WORKING PAPERS

Will Debt Relief Make a Difference? Impact and Expectations of the Multilateral Debt Relief Initiative - Working Paper 88

May 26, 2006

The Multilateral Debt Relief Initiative (MDRI), the latest phase of debt reduction for poor countries from the World Bank, the IMF, and the African Development Bank, will come close to full debt reduction for at least nineteen (and perhaps as many as forty) qualifying countries. Debt relief proponents see it as a momentous leap forward in the battle against global poverty. However, this working paper by CGD research fellow Todd Moss argues that the actual gains will be modest and elusive.

This is not because the initiative is a mere accounting trick, but rather that the debt service obligations being relieved are relatively insignificant. For example, in 2004 the average African country in the program paid $19 million in debt service to the World Bank, but received ten times that amount in new Bank credit and more than fifty times as much in total aid.
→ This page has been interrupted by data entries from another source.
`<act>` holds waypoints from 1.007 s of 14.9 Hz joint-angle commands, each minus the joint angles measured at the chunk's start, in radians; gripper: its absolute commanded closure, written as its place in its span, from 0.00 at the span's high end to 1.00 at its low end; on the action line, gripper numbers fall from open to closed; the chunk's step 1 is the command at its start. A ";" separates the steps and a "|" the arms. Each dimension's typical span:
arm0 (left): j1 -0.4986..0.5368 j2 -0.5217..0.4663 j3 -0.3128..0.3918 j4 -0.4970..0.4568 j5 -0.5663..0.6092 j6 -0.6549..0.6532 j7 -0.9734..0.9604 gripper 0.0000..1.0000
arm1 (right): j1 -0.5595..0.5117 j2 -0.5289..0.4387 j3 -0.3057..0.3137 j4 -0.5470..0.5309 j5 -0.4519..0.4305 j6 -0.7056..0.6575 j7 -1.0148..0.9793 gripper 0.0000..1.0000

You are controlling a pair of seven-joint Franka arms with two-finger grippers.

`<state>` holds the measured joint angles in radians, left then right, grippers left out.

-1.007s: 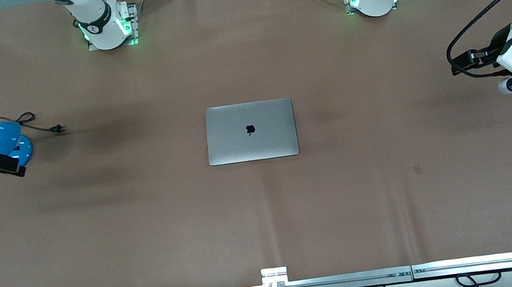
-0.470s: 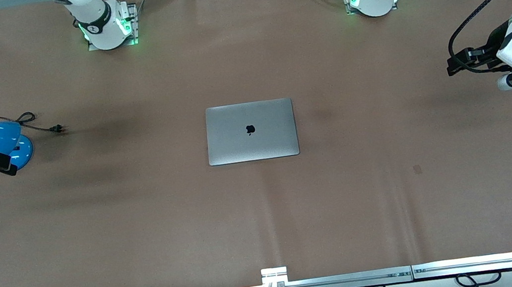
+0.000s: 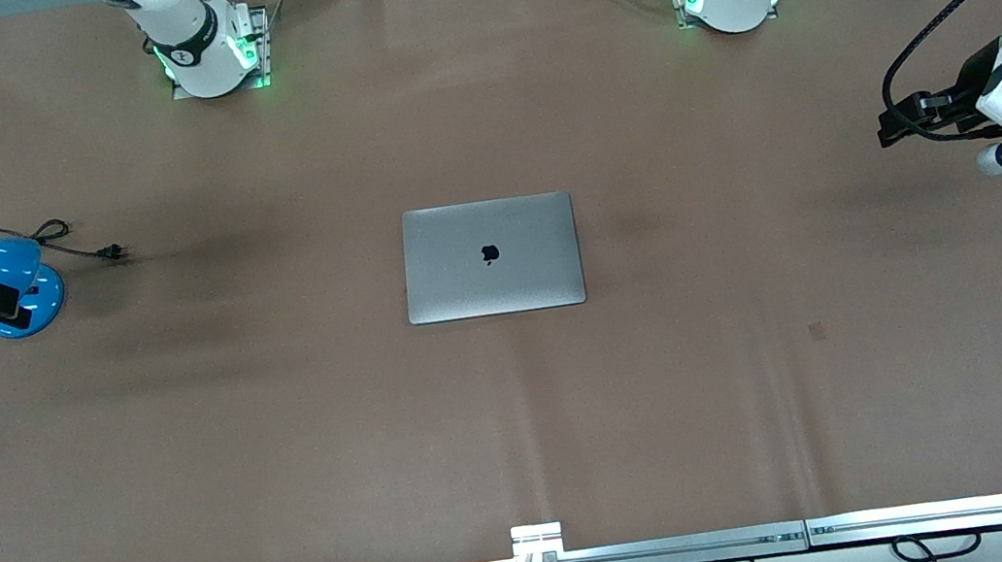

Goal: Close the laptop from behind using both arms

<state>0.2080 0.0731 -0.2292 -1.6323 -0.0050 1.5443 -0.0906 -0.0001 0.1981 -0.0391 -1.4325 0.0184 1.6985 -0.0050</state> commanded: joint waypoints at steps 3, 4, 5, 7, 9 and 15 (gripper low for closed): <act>0.005 -0.021 0.004 -0.020 -0.013 0.004 0.028 1.00 | 0.011 -0.052 -0.004 -0.052 -0.025 0.010 -0.007 1.00; 0.005 -0.021 0.004 -0.018 -0.015 0.002 0.028 1.00 | 0.011 -0.080 -0.004 -0.089 -0.028 0.018 -0.007 1.00; 0.005 -0.021 0.004 -0.018 -0.015 0.002 0.028 1.00 | 0.011 -0.115 -0.004 -0.139 -0.028 0.032 -0.007 1.00; 0.004 -0.021 0.002 -0.018 -0.013 0.002 0.028 1.00 | 0.009 -0.196 -0.004 -0.253 -0.028 0.065 -0.009 1.00; 0.002 -0.019 0.002 -0.018 -0.013 0.002 0.028 1.00 | 0.009 -0.253 -0.004 -0.333 -0.028 0.067 -0.013 1.00; 0.004 -0.016 0.002 -0.017 -0.013 0.000 0.028 1.00 | 0.005 -0.301 -0.005 -0.387 -0.028 0.004 -0.032 1.00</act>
<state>0.2078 0.0731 -0.2293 -1.6328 -0.0050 1.5444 -0.0892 0.0035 -0.0795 -0.0403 -1.7921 0.0085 1.7047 -0.0196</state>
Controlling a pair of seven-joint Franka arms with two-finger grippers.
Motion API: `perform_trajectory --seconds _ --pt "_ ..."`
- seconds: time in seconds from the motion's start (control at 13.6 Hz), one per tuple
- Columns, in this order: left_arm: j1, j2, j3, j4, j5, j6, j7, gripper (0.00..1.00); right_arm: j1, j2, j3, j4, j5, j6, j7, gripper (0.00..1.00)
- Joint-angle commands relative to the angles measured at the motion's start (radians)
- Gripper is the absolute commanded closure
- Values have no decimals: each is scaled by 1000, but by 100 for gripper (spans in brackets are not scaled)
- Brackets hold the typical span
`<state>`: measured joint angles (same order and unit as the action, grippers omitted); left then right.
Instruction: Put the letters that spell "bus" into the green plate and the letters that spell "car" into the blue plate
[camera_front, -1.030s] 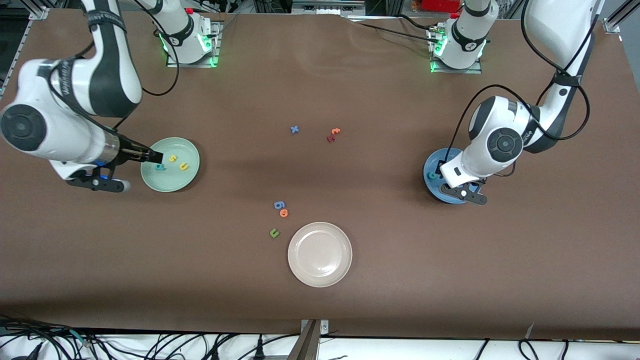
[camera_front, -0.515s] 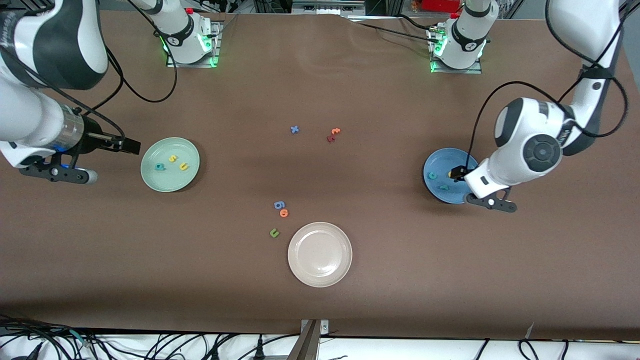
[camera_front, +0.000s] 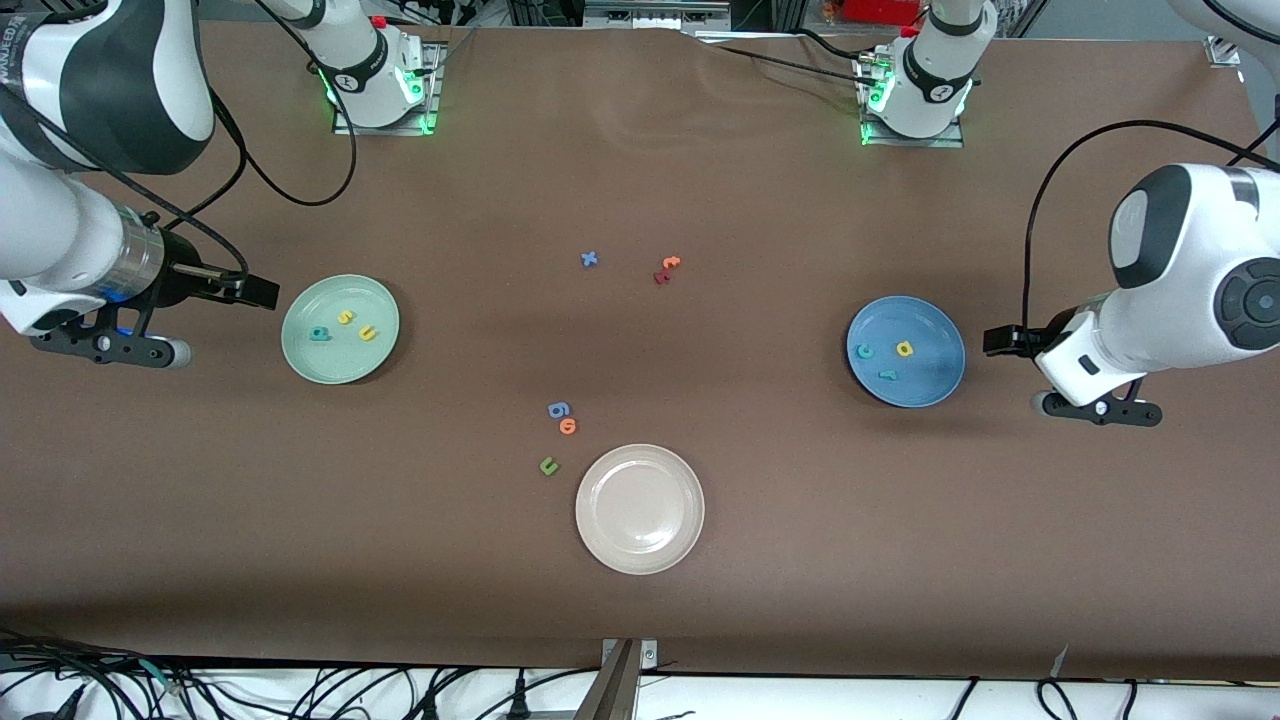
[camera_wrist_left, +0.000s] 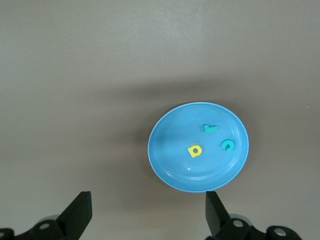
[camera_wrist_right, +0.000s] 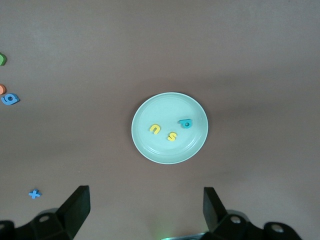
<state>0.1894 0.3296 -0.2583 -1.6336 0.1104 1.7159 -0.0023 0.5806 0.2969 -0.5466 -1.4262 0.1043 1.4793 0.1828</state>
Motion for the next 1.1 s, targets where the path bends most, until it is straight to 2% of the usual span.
perform_trajectory --seconds 0.0,0.15,0.22,0.37,0.59,0.74,0.88,1.03 --pt "30 -64 -13 12 -34 -71 5 0 -16 10 5 30 5 -17 -28 0" --pt "38 -113 8 5 -73 -79 8 0 -60 10 43 30 6 -17 -26 0" --pt "3 -141 54 0 -78 -81 8 0 -141 4 124 30 5 -22 -26 0" --pt "-121 -222 195 -44 -132 -82 15 0 -321 -1 317 30 -6 -24 -23 0" --pt "-136 -291 206 -42 -144 -120 12 0 -424 -28 420 23 -52 -20 -23 0" --pt "-139 -314 206 -37 -141 -124 10 0 -508 -47 515 10 -92 -16 -22 0" --pt "-148 -314 208 -38 -136 -118 12 0 -538 -82 548 -41 -106 2 -19 0" --pt "-148 -319 209 -37 -135 -110 15 0 -565 -140 576 -141 -106 90 -20 0"
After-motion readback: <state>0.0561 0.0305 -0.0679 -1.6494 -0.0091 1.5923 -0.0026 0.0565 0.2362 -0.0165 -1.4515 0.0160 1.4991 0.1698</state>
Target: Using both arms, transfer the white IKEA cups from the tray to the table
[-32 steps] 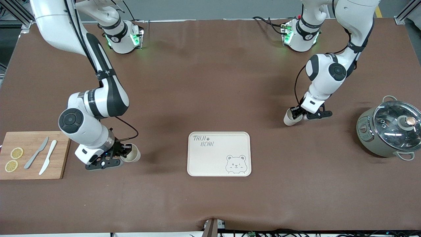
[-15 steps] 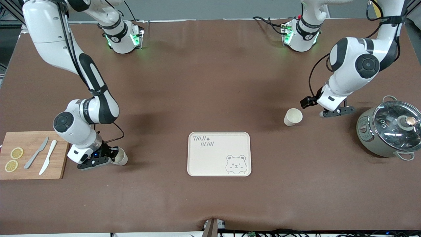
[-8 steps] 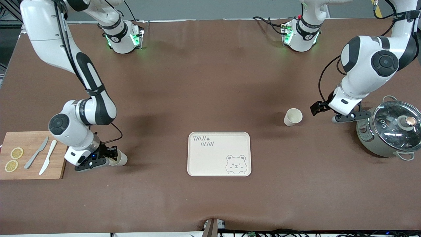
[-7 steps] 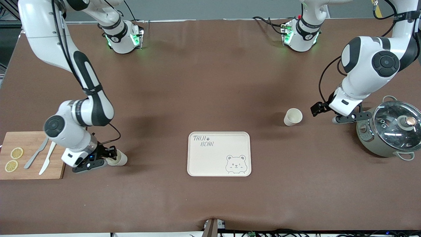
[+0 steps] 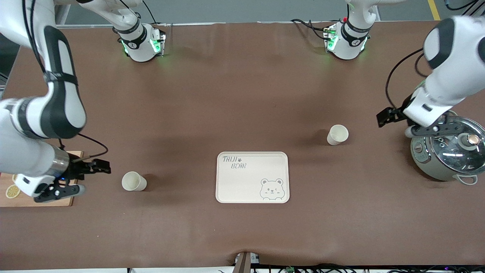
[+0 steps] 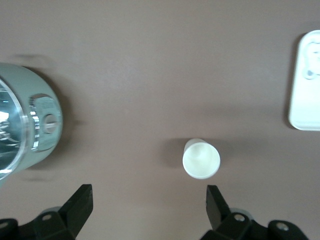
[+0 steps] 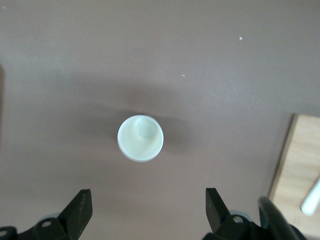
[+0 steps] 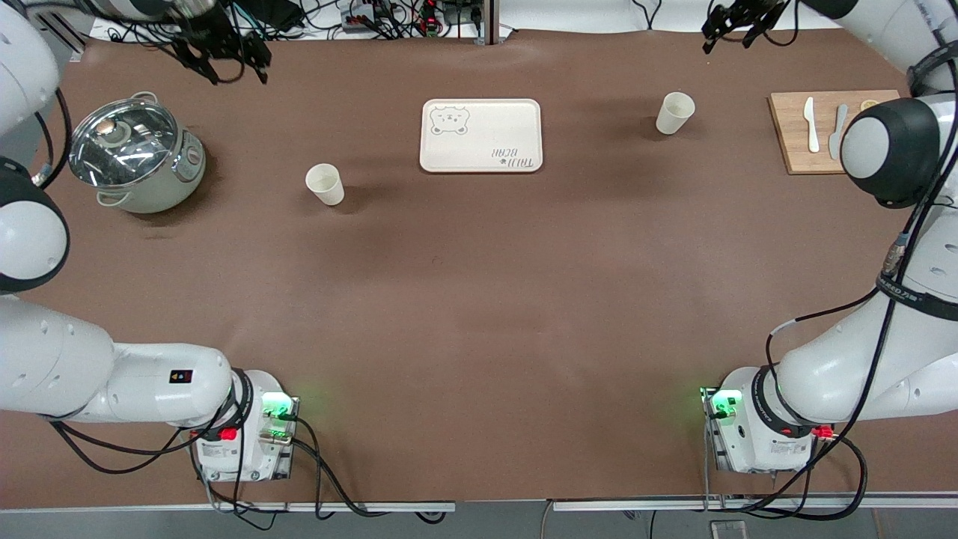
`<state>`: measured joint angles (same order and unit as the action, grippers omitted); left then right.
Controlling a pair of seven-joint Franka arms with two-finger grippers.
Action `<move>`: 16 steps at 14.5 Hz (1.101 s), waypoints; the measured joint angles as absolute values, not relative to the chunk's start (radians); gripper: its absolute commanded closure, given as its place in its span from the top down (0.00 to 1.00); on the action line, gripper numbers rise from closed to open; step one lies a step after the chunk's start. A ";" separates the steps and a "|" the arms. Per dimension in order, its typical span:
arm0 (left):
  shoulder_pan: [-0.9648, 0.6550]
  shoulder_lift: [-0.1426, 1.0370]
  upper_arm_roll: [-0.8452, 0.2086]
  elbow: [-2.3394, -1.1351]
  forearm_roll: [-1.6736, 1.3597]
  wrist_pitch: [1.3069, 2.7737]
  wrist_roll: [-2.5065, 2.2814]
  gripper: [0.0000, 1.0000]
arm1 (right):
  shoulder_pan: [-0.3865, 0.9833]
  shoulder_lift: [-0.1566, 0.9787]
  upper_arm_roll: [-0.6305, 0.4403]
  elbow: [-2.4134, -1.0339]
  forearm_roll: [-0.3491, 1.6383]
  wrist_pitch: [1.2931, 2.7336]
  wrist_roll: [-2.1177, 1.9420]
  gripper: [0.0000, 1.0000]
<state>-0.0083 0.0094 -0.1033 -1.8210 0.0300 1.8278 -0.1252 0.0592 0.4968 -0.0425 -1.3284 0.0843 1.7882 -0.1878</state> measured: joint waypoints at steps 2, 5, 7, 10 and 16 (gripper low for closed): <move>-0.023 0.006 -0.093 -1.724 0.028 1.769 -0.119 1.00 | 0.055 0.418 -0.046 -1.316 0.082 1.685 -0.154 1.00; -0.059 0.008 -0.079 -1.637 0.016 1.728 -0.119 1.00 | 0.019 0.308 -0.050 -1.324 0.080 1.578 -0.145 1.00; -0.072 0.009 -0.079 -1.602 0.016 1.694 -0.117 1.00 | -0.009 0.252 -0.051 -1.366 0.079 1.570 -0.145 1.00; -0.076 0.011 -0.076 -1.591 0.016 1.676 -0.110 1.00 | -0.034 0.204 -0.051 -1.435 0.076 1.596 -0.145 1.00; -0.073 0.011 -0.073 -1.564 0.016 1.645 -0.087 1.00 | -0.045 0.176 -0.051 -1.451 0.018 1.625 -0.145 1.00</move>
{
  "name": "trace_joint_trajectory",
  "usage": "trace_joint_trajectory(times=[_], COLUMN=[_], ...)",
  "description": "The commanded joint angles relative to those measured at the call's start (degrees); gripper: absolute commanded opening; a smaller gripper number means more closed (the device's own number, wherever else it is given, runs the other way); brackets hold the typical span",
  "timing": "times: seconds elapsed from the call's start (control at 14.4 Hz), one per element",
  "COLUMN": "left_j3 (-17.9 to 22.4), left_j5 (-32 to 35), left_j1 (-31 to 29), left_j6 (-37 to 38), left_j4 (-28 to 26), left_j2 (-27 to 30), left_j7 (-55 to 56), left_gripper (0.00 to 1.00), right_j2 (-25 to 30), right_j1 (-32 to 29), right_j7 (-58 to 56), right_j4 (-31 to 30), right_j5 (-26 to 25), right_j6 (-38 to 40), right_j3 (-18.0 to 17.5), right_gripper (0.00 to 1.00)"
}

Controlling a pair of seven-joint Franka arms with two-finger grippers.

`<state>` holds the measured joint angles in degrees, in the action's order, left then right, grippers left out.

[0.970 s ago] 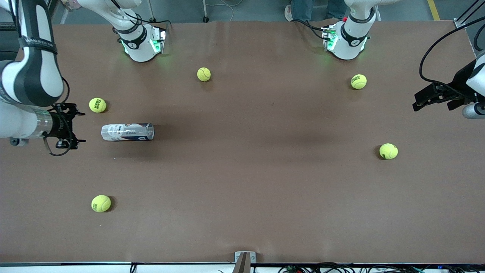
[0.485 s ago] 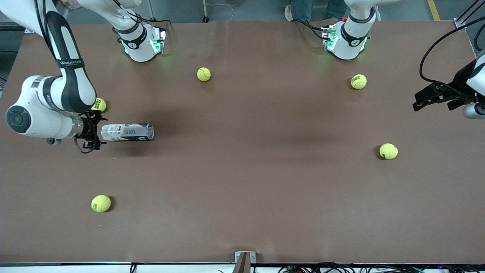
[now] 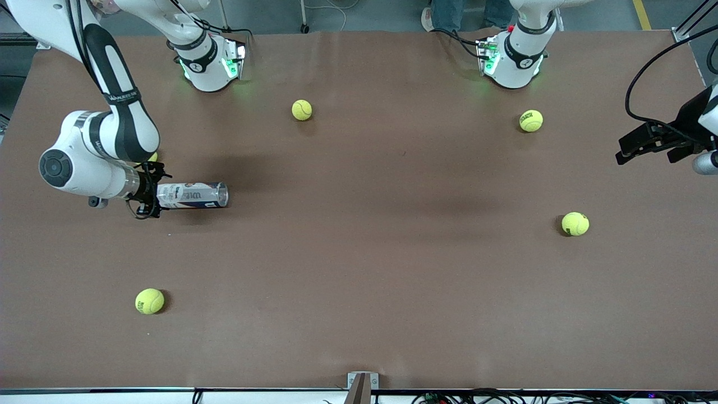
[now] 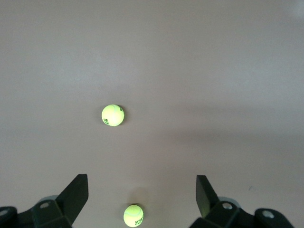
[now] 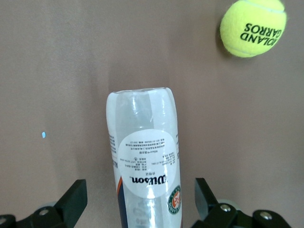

The structure of the MDRI also means that any debt service savings are netted out of future credit. Perhaps more importantly than the limited cash-flow effect, finances are rarely the binding constraint on poverty reduction. This is not to say that the MDRI is futile. Indeed, the impact could be considerable over the long-term, especially on the ability of creditors to be more selective in the future. But most of the impact of the MDRI will be long term and difficult to measure. As such, expectations of the effect on indebted countries and development indicators should be kept modest and time horizons long.